How can Cellomatics support clients with clinical trials?
Operating under an ISO 9001-certified Quality Management System, Cellomatics delivers high-quality biomarker analyses, immunology and efficacy assays, and mechanistic studies designed to support translational and clinical development. Our flexible, fit-for-purpose approach ensures actionable, decision-enabling data that de-risk programs and accelerate progress from the lab to the clinic.
Summary of our Services for Clinical Development:
- Custom assay development that are fit-for-purpose
- Biomarker & translational models (human cell-based systems) to confirm clinically measurable endpoints.
- Ex-vivo testing in primary human cells/PBMCs to anticipate human response and inform stratification.
- Stability, precision, and matrix comparability packages to ensure assay robustness on clinical samples.
- Multi-matrix readiness (serum, plasma, tissue lysates)
Why should clients use Cellomatics to support clinical trials?
Choosing a non-GLP CRO does not mean compromising on quality: it means applying the right standard at the right stage to generate fast, fit-for-purpose, decision-quality data that accelerates clinical programs.
- Faster turnaround than GLP providers, where GLP compliance is not required: By operating outside the constraints of full GLP compliance, Cellomatics can rapidly develop and execute studies, providing data in a fraction of the time. This agility is particularly valuable during early-phase translational studies or adaptive clinical trial designs, allowing teams to refine quickly and make timely, data-driven decisions.
- Custom immunology & inflammation expertise: Cellomatics offers deep, tailored expertise in immunology and inflammation, including bespoke assays, biomarker development, and mechanistic studies. Our scientists work closely with clients to design and implement studies that answer complex biological questions and provide insights that are directly relevant to clinical outcomes.
- Translational bridge from discovery to patient samples: Cellomatics provides seamless support across the translational spectrum—from early discovery models to patient-derived samples. This enables a clear, data-driven connection between preclinical findings and clinical endpoints, de-risking development programs and ensuring that insights gained in the lab are meaningful for clinical decision-making.
Quotes from clients that have used Cellomatics for clinicial trials
“Cellomatics Biosciences has been an invaluable partner in advancing our clinical trial programs. Their GLP-like preclinical services seamlessly combine scientific rigor with strict adherence to quality standards, ensuring the generation of robust, reproducible, and regulatory-compliant data. This high-quality data has been instrumental in guiding both our translational strategies and regulatory submissions. The Cellomatics team consistently demonstrates professionalism, deep technical expertise, responsiveness, and a collaborative approach, making them a trusted extension of our R&D efforts and a key contributor to our clinical development success.”
Dr Praveen Bommareddy, Senior Director Translational Research at Replimune Inc.

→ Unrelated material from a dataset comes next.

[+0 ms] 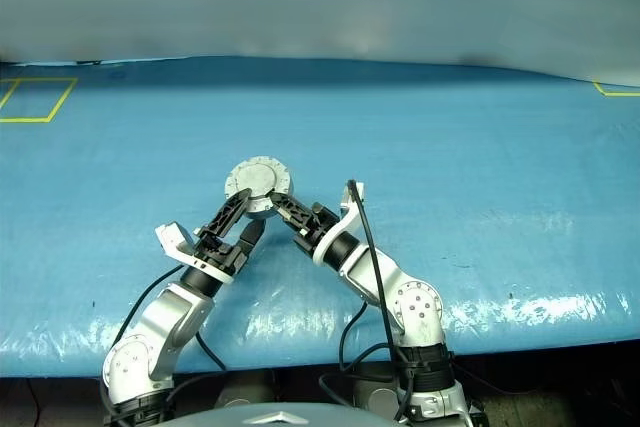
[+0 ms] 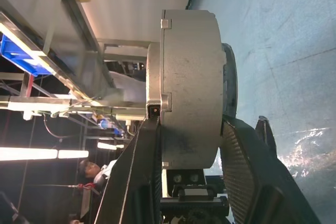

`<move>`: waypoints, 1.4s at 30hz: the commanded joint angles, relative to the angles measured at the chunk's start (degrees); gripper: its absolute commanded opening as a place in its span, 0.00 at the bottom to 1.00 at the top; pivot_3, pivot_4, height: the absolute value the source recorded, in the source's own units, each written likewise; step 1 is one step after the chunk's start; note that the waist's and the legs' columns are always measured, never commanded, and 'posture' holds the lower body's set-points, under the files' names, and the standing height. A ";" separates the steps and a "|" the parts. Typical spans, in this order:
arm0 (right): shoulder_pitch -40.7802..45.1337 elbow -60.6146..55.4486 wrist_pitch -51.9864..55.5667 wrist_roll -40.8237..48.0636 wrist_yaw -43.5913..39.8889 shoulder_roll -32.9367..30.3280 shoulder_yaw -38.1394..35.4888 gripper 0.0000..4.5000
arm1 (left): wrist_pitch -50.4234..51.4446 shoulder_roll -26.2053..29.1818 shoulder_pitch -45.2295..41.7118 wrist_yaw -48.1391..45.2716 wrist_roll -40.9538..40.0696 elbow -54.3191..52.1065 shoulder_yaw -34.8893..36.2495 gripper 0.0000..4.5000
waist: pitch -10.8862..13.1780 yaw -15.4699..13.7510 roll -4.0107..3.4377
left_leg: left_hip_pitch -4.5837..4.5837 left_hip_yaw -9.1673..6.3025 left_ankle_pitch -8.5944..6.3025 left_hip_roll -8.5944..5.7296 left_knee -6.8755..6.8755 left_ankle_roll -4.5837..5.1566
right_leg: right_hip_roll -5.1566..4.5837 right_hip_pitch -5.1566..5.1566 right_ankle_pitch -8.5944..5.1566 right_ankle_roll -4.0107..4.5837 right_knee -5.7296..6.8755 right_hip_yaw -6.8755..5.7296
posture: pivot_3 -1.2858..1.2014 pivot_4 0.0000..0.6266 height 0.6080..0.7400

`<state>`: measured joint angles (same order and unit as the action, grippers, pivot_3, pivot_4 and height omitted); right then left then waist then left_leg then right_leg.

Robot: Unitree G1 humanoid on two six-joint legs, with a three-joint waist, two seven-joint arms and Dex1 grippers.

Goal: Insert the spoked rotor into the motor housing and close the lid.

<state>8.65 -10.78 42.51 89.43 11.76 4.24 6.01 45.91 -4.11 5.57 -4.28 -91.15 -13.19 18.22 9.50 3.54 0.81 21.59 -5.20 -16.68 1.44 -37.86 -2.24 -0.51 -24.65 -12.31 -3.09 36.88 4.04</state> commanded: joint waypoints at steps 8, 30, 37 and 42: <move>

“Partnering with Cellomatics Biosciences has been instrumental in enhancing the efficiency and quality of our clinical study operations at Atlantia Clinical Trials. Their team combines scientific expertise with professionalism and flexibility, consistently helping us deliver high-quality results while optimising both timelines and costs. Cellomatics provides a comprehensive suite of standard and specialised analytical services, delivered promptly and with exceptional precision. Their collaborative, client-focused approach ensures tailored solutions that align perfectly with our project goals. Cellomatics has become a trusted and valued partner in driving the success of our clinical programmes.”
Jerry O’Shea, Senior Laboratory Technician at Atlantia Clinical Trials Ltd.